» WORK TO BE COMPLETED: Repeat only the stretch of lines below that runs from the line with "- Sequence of" through the line with "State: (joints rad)", unaltered.

» DATA FOR THIS EXERCISE:
Start of Block

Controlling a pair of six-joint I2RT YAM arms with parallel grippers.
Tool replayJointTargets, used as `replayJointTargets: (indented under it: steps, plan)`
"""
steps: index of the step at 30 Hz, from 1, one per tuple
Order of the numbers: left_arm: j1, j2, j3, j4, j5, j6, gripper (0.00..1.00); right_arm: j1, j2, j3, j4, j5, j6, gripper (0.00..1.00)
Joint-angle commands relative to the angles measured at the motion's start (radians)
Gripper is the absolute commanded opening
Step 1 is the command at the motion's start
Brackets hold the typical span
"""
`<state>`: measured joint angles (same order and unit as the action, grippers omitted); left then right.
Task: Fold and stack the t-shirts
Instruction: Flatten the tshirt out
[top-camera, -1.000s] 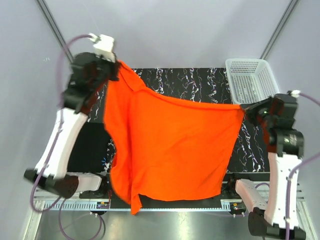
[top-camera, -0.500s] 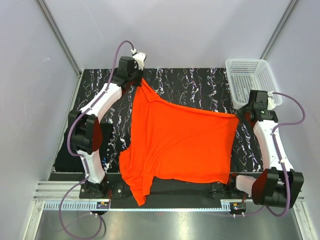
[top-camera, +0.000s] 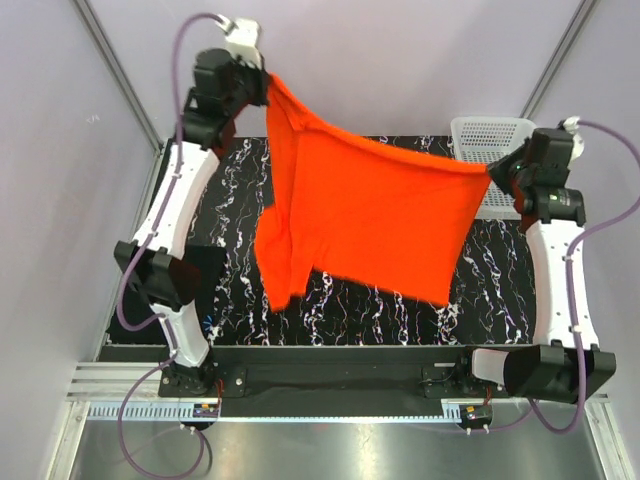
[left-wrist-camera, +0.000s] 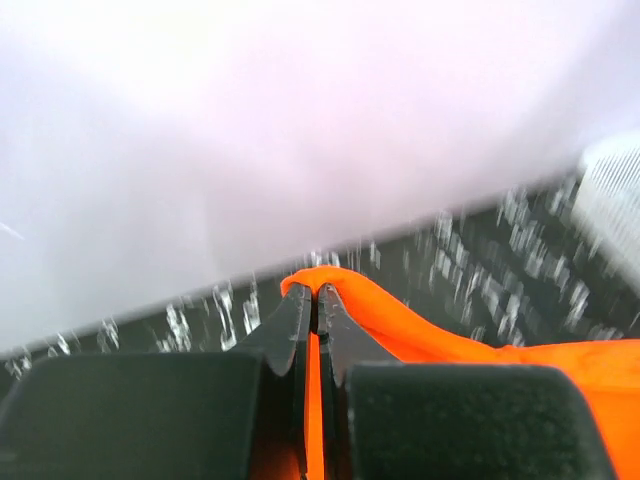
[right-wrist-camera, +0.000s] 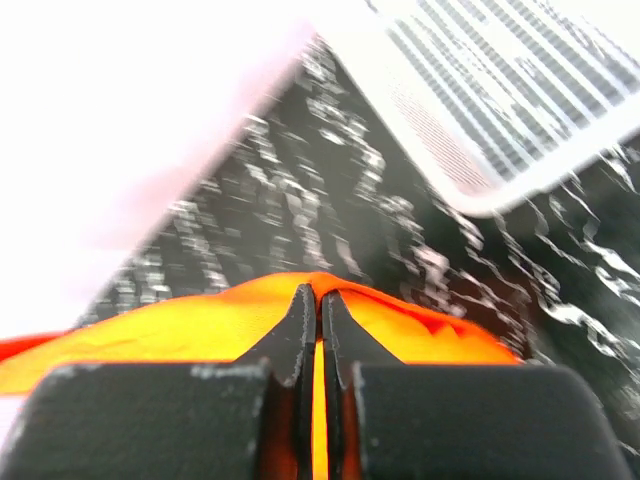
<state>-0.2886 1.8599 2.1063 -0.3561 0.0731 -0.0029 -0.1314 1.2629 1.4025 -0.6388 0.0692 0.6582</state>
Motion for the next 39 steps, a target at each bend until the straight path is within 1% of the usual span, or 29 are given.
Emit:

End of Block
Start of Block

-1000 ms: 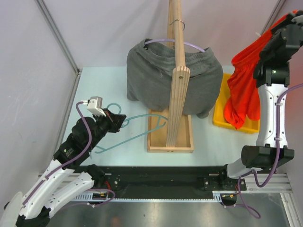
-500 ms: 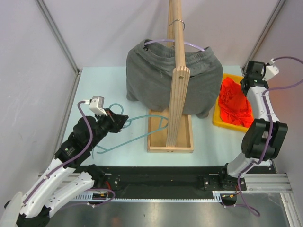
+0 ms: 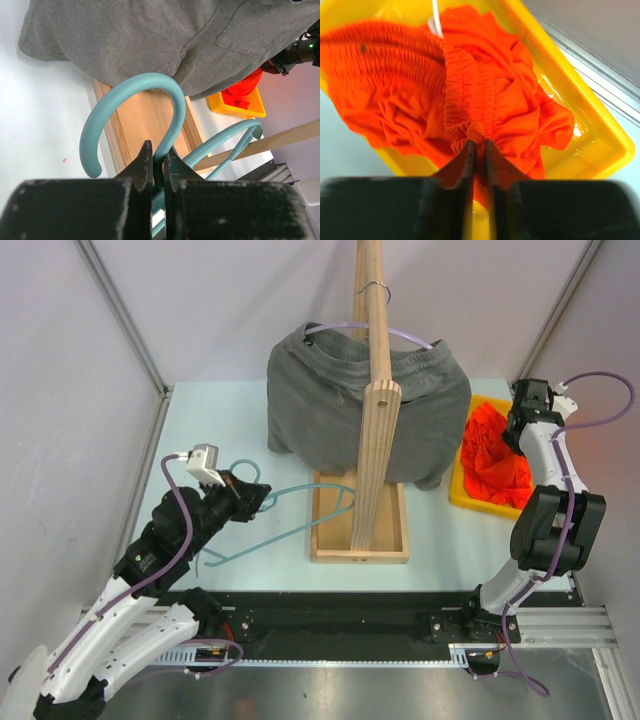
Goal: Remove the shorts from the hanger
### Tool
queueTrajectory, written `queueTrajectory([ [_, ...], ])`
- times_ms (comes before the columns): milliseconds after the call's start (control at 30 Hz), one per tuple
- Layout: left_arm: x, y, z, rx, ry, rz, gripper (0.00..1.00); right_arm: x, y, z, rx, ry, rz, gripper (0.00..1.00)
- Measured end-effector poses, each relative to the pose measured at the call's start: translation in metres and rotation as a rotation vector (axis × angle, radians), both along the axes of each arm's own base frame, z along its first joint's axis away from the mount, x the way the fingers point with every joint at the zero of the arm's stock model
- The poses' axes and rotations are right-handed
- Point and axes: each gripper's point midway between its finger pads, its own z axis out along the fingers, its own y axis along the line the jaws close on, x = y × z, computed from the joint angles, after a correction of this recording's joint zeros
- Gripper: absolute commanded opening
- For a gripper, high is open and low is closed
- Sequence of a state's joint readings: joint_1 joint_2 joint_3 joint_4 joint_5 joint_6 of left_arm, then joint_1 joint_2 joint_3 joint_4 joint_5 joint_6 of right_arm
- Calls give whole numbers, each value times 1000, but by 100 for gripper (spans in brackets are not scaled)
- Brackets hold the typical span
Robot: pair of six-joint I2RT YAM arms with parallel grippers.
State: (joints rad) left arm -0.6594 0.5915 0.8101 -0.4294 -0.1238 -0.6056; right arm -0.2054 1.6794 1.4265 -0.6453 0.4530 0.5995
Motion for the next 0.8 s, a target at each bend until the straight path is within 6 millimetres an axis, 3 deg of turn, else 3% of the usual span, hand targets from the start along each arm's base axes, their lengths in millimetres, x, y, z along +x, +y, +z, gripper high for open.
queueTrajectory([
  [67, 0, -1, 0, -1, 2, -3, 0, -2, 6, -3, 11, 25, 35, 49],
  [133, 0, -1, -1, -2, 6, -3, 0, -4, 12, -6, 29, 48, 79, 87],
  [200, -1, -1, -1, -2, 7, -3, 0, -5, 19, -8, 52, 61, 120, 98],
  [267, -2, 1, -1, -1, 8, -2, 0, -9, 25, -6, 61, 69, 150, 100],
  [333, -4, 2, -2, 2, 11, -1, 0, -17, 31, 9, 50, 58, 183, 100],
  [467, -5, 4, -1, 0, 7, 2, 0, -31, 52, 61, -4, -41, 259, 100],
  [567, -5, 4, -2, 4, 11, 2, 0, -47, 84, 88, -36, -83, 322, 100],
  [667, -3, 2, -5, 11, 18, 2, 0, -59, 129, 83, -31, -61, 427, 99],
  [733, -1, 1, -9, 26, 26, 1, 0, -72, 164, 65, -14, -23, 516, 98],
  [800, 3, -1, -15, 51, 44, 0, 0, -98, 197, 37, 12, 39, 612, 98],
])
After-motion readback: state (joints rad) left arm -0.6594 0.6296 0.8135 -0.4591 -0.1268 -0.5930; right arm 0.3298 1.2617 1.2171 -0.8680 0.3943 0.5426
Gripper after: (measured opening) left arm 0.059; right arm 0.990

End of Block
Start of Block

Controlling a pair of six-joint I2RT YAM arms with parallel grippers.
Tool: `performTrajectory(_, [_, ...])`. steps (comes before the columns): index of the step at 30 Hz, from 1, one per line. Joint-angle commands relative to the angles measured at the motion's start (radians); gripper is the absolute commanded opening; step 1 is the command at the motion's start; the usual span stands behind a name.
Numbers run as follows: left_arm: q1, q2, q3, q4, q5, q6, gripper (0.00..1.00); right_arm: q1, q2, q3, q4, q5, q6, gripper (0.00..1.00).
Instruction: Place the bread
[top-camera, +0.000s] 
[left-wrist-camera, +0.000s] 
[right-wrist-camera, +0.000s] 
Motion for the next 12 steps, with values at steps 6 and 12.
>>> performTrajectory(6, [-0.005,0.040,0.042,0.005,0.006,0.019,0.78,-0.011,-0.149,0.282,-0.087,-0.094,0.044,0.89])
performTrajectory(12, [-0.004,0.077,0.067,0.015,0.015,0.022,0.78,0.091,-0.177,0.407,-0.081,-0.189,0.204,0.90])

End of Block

» TASK RESULT:
- Sequence of a state's joint readings: joint_1 joint_2 joint_3 joint_4 joint_5 joint_6 of left_arm, then joint_1 joint_2 joint_3 joint_4 joint_5 joint_6 of right_arm
- Calls give whole numbers, each value times 1000, but by 100 for gripper (spans in brackets are not scaled)
- Brackets hold the typical span
Robot: pair of six-joint I2RT YAM arms with parallel grippers.
State: (joints rad) left arm -0.6594 0.5915 0.8101 -0.4294 -0.1238 -0.6056; right arm -0.2054 1.6794 1.4265 -0.6453 0.4530 0.5995

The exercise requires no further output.